Ask the guy next to you to hold your dentures (senior citizens only)
Ask the person next to you, "Are you in the Witness Protection program too?"
Bring a cellular phone. Call God. Say, "The reception is much clearer up here...."
Bring a microphone and act like Frank Sinatra
Bring your computer keyboard without a monitor. Place it on your lap. Stare into the palm of your hand. Wait. Push the return key a few times. Yell out "Yes! Alright! I told them I didn't need a laptop!" Plug the headphones into your nostril and play Doom.
Call the stewardess "nurse".
Continually offer to share your "Beano".
Decorate. Bring a scatter rug and tiny draperies. Hang a "Home Sweet Home" plaque on the back of the seat in front of you. Invite your fellow passengers in for tea.
Describe your sex life in great detail to the five-year-old next to you
Disco dance in the aisle
Don't use deoderant, then "accidently" stick your armpit in someone's face
During the inflight movie, ask to share headphones with someone
Explain how, one time, the plane was crashing and the oxygen masks didn't come out, 'cause they aren't really reliable, and that if the plane was to crash, everyone would die
Fart loudly and act shocked, looking around to see who did it
Fiddle around with the emergency exit, then ask a fellow passenger if he has a crowbar
Go into the bathroom and make rude bodily noises, then come out looking refreshed.

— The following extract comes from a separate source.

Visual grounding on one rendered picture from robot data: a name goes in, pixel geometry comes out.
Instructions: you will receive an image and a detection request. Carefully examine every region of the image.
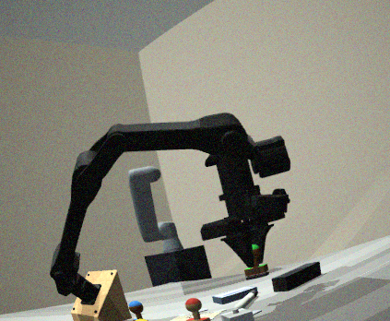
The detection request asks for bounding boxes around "rubber stamp with red ball handle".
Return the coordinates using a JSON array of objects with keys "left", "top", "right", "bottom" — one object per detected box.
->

Go into the bathroom, drop your pants, then come out, yelling "We're out of toilet paper! Stewardess!"
Go up to someone and ask loudly if they wouldn't mind applying Preporation H to your hemrrhoids.
If someone has a bad toupee, whack it off.
Jump up and scream "AAAHHH!! I left the stove on!!"
Lead a revolt against the first class passengers.
Mess up your hair, untuck your shirt, basically look crude, and mingle with a first class guy as if you were long-lost friends
Moon passing Delta planes.
No matter what the meal choices are, demand rice-a-roni.
Pick your nose and pat the person next to you.
Pinch the stewardess' butt as she passes.
Remark that perhaps you shouldn't have put superglue in your undies that morning.
Say, "Did you know every time a plane crashes, an angel gets its wings?" Then sigh and stare dreamily into the clouds.
Scratch your butt, then sniff your finger.
Show off your Batman underwear.
Sing along with the songs on your Walkman.
Snap Polaroids of him or her. Pull out an empty photo album and arrange the pictures inside it. Tuck the album under your jacket and say, "You know, in some cultures they believe that when you take a person's photograph...you own their soul...," while smiling maniacally.
Sneeze, using somebody's sleeve instead of your hand to cover it
Snort when you laugh
Speak in Spelling Bee-eese: "Hello. H-e-l-l-o. Hello. Nice weather we're having isn't it? Weather. W-e-a-t-h-e-r. Weather."
Spill soda "Accidentally" on the person next to you.
"This is the song that never ends, it just goes on and on my friends, some people started singing it not knowing what it was, and they'll continue singing it forever just because, this is the song that never ends...." Suddenly realize that you can never stop singing. Become very panicky. Scrawl "Help me" on a piece of paper and hand it to the person sitting next to you. Claw at your throat and thrash around in the seat. Never stop singing.
Tell corny jokes and laugh like it's absolutely hilarious, then expect others to do the same 46. Wear a hairpiece and switch it often, seeing if anyone notices
Tell the person next to you your life story, from DNA to that afternoon
Tell your fellow passenger that you just heard the bathrooms were out-of-order. Then pause and say, "Did you know that peanuts are a natural diuretic?" Smile.
When they ask something, pretend that you don't know and you have to go ask someone else. Repeat wtih every question. (ie., "How are you today?" "How can I help you," "what would you like to order")
When two people kiss in the film, belch real loud.
Whip out your kazoo and give first class a special entertainment show.
With a desperate look, ask the stewardess where the bathroom is, then look relieved and say "Nevermind. Do you have any towels?"
With a fellow passenger, Re-enact the disco scene in "Airplane!"